Register a SA Forums Account here!
JOINING THE SA FORUMS WILL REMOVE THIS BIG AD, THE ANNOYING UNDERLINED ADS, AND STUPID INTERSTITIAL ADS!!!

You can: log in, read the tech support FAQ, or request your lost password. This dumb message (and those ads) will appear on every screen until you register! Get rid of this crap by registering your own SA Forums Account and joining roughly 150,000 Goons, for the one-time price of $9.95! We charge money because it costs us money per month for bills, and since we don't believe in showing ads to our users, we try to make the money back through forum registrations.
 
  • Post
  • Reply
Caesar Saladin
Aug 15, 2004

I know that people think that reddit are dying, but I just can't imagine all of this mattering a year from now. There are only like, 8 websites that people actually go to, and reddit is one of the main ones. Its hard to believe that people are going to move to another platform at any rate that is going to make a difference. I know similar things have happened before, but websites like Digg weren't exactly at the scale of Reddit. I suppose people did leave Tumblr though.

Adbot
ADBOT LOVES YOU

Panic! At The Tesco
Aug 19, 2005

FART


Caesar Saladin posted:

I know that people think that reddit are dying, but I just can't imagine all of this mattering a year from now. There are only like, 8 websites that people actually go to, and reddit is one of the main ones. Its hard to believe that people are going to move to another platform at any rate that is going to make a difference. I know similar things have happened before, but websites like Digg weren't exactly at the scale of Reddit. I suppose people did leave Tumblr though.

not even a year, it's already mostly back to normal by the looks of things

Lampsacus
Oct 21, 2008

^ Yeah that's my takeaway too.
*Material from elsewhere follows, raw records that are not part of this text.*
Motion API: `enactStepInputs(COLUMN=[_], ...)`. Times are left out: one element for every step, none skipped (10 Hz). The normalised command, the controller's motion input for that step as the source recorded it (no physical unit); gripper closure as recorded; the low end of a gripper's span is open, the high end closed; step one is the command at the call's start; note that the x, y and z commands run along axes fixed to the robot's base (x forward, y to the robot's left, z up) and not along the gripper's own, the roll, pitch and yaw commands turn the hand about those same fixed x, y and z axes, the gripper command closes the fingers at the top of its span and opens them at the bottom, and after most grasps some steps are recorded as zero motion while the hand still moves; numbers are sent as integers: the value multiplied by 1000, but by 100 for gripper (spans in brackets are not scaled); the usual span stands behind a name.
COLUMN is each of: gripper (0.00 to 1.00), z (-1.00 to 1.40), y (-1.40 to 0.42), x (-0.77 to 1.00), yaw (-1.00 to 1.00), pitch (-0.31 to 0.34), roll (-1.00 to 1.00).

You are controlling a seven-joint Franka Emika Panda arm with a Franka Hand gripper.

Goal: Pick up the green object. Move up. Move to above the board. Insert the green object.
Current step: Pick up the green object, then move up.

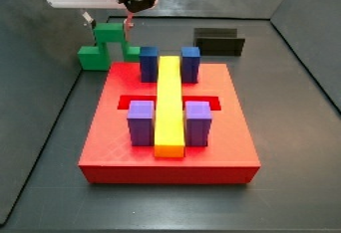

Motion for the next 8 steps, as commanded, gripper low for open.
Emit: enactStepInputs(gripper=[100,100,100,100,100,100,100,100], z=[0,0,0,0,0,0,0,833], y=[0,0,0,0,0,0,0,0], x=[0,0,0,0,0,0,0,0], yaw=[0,0,0,0,0,0,0,0], pitch=[0,0,0,0,0,0,0,0], roll=[0,0,0,0,0,0,0,0])
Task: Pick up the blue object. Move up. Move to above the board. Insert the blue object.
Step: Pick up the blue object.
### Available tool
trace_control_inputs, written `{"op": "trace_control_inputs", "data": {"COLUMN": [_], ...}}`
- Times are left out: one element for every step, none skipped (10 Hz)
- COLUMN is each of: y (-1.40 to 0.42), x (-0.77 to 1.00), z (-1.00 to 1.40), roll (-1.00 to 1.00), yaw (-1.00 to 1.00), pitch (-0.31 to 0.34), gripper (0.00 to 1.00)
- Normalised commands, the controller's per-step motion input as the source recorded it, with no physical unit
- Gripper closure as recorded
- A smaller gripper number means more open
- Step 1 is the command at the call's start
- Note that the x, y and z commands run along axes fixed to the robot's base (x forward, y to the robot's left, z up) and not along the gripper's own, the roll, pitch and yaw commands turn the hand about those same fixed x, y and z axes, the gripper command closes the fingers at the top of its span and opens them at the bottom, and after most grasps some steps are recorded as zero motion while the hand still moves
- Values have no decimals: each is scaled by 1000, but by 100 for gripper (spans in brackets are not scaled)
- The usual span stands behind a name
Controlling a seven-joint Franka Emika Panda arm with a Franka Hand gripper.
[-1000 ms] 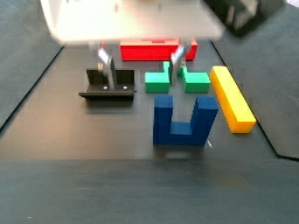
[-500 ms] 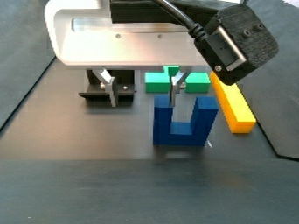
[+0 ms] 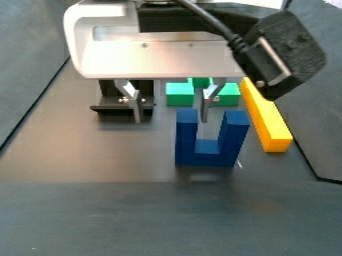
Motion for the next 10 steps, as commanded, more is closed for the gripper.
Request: {"op": "trace_control_inputs", "data": {"y": [-17, -49, -77, -109, -43, 0, 34, 26, 0, 0], "x": [-57, -66, -29, -3, -43, -89, -131, -120, -46, 0], "z": [-49, -97, -214, -203, -186, -283, -354, -366, -234, 0], "roll": [9, 24, 77, 56, 33, 86, 151, 169, 77, 0], "yaw": [0, 0, 0, 20, 0, 0, 0, 0, 0, 0], "pitch": [0, -10, -34, -60, -51, -4, 0, 0, 0, 0], "gripper": [0, 0, 0, 0, 0, 0, 0, 0, 0, 0]}}
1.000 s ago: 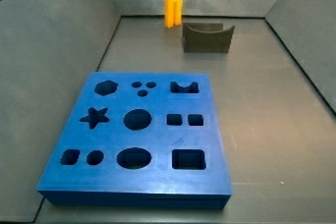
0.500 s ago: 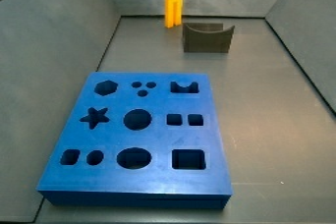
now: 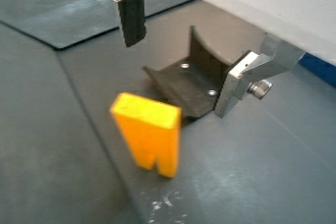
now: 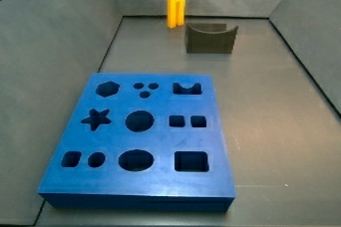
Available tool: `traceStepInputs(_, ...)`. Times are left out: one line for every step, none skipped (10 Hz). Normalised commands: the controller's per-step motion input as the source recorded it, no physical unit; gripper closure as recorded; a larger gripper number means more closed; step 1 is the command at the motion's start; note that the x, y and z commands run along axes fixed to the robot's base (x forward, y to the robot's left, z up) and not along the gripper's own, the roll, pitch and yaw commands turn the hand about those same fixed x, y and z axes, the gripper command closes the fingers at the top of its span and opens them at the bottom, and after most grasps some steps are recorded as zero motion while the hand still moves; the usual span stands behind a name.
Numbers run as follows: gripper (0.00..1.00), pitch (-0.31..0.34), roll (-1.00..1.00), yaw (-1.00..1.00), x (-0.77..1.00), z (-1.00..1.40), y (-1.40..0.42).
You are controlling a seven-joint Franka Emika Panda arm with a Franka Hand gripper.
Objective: Pick up the double-square object. Move up. Move to above the board. Insert the double-square object.
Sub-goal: Pick up the double-square object.
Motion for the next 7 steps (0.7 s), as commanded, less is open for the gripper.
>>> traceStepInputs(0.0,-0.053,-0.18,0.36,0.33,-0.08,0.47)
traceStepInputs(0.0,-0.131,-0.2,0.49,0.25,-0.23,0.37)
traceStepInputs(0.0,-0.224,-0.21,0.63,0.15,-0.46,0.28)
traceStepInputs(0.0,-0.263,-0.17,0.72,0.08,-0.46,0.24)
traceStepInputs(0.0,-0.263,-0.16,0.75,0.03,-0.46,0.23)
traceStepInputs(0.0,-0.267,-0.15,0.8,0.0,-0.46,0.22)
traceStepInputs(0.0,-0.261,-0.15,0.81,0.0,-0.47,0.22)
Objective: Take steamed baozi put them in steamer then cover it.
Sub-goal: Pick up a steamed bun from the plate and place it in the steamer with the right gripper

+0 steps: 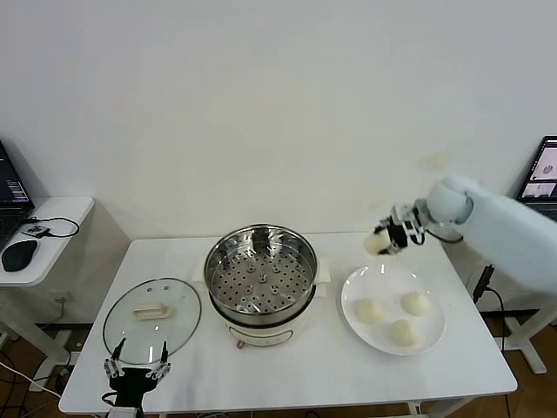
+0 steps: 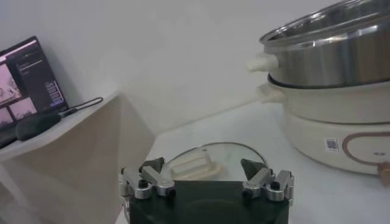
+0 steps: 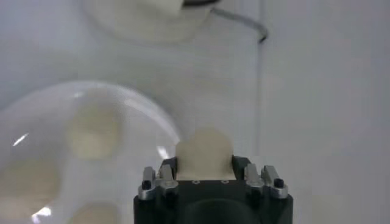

Or at least, I'm somewhat interested to see if anything happens which gives us good coordinates on where reddit lies on the 'too big to fail?' graph

Houle
Oct 21, 2010

teen witch posted:

But I think a significant part of it is so that us olds (so I guess 30 and up) had the internet as a more neutral, comparatively less profit driven entity. You can use it to research! Meet others into whatever niche poo poo you’re into! Make a cool website to further branch out! Limitless! Connect and relate with people!

Some of us grew into that mindset, others set that mindset into motion, that the internet was this massive archipelago of stuff and you’re given a boat to travel widely. The sea and islands keep on forming and there are new inlets and harbors to explore. You can build together or alone, find your own little island, or simply laze on by.

I don’t really feel that way about the internet anymore. There are limits and boundaries, haphazard and ill conceived. A subdivision of walled gardens, all with its it’s own rules and regulations, even if the plants within the gardens don’t quite grow well together. But does that matter that the soggy soil loving swamp marigolds is next to a more drought resistant plant? no - as long as the garden is pretty. Maybe the neighbors next door with the bigger garden would want to merge gardens, even if the insects and creatures contributing to the gardens ecosystem and survival, are threatened.

I think this particular Reddit disaster is a breaking point in what the internet was, and what the internet is being forced into becoming.

https://youtu.be/k1BneeJTDcU
Sums it up somewhat. Though I'd roll back "back before the towers fell" and maybe back when you had to go out of your way not to stumble upon some sort of pirated content. Also stumbleupon


Tbh it wasn't that rosey in the late 90s either. Nazis and other junk groups always had relay chats and Usenet groups to spread their ideology. Yahoo also wasn't really a great search engine either. I seem to remember a lot of angel fire, msn groups, geocities, and a sprinkling of early adopters of marketing - like emojis that would tap on the glass and say hello oOoOO and other annoying ads.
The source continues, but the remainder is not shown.